**Work request**.
Reproduce the listing below in full and exactly; no pictures belong in the copy.

**Available data**.
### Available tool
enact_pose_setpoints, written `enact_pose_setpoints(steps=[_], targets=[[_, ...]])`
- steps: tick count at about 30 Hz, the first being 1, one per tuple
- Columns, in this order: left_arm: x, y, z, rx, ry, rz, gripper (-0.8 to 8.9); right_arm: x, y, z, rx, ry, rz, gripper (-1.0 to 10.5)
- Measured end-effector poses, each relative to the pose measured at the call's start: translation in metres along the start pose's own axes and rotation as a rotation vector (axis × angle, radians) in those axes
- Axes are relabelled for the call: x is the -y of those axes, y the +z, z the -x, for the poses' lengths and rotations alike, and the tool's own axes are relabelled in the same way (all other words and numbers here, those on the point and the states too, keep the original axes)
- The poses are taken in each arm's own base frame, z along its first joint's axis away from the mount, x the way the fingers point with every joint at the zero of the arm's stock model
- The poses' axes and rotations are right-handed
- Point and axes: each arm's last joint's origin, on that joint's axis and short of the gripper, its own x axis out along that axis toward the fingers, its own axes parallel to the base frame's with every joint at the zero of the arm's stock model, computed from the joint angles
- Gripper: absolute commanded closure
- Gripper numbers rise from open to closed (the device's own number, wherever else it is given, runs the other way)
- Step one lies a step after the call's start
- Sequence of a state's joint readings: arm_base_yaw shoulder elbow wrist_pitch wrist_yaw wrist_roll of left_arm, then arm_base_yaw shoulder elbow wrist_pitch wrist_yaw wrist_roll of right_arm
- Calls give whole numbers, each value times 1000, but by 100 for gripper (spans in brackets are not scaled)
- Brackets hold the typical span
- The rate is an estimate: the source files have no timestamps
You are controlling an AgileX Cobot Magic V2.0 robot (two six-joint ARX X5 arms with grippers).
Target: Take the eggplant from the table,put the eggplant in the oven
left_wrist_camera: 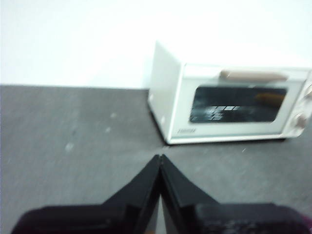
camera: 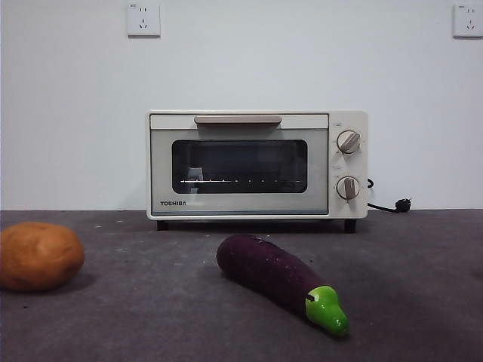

**Exercise output**.
### Available tool
enact_pose_setpoints, written `enact_pose_setpoints(steps=[_], targets=[[_, ...]])`
- steps: tick count at about 30 Hz, the first being 1, one per tuple
- Columns, in this order: left_arm: x, y, z, rx, ry, rz, gripper (-0.8 to 8.9); right_arm: x, y, z, rx, ry, rz, gripper (-1.0 to 10.5)
- Measured end-effector poses, each relative to the pose measured at the call's start: translation in metres along the start pose's own axes and rotation as a rotation vector (axis × angle, radians) in those axes
- Axes are relabelled for the call: x is the -y of those axes, y the +z, z the -x, for the poses' lengths and rotations alike, and the tool's own axes are relabelled in the same way (all other words and numbers here, those on the point and the states too, keep the original axes)
- The poses are taken in each arm's own base frame, z along its first joint's axis away from the mount, x the way the fingers point with every joint at the zero of the arm's stock model
- The poses' axes and rotations are right-handed
- Point and axes: each arm's last joint's origin, on that joint's axis and short of the gripper, its own x axis out along that axis toward the fingers, its own axes parallel to the base frame's with every joint at the zero of the arm's stock model, computed from the joint angles
- Gripper: absolute commanded closure
- Gripper numbers rise from open to closed (the device's own number, wherever else it is given, runs the other way)
- Step one lies a step after the call's start
- Sequence of a state's joint readings: arm_base_yaw shoulder elbow wrist_pitch wrist_yaw wrist_roll of left_arm, then arm_base_yaw shoulder elbow wrist_pitch wrist_yaw wrist_roll of right_arm
- Calls give whole numbers, each value times 1000, but by 100 for gripper (spans in brackets are not scaled)
- Brackets hold the typical span
- The rate is an estimate: the source files have no timestamps
You are controlling an AgileX Cobot Magic V2.0 robot (two six-joint ARX X5 arms with grippers).
Target: Take the eggplant from the table,put the eggplant in the oven
left_wrist_camera: 
camera: 

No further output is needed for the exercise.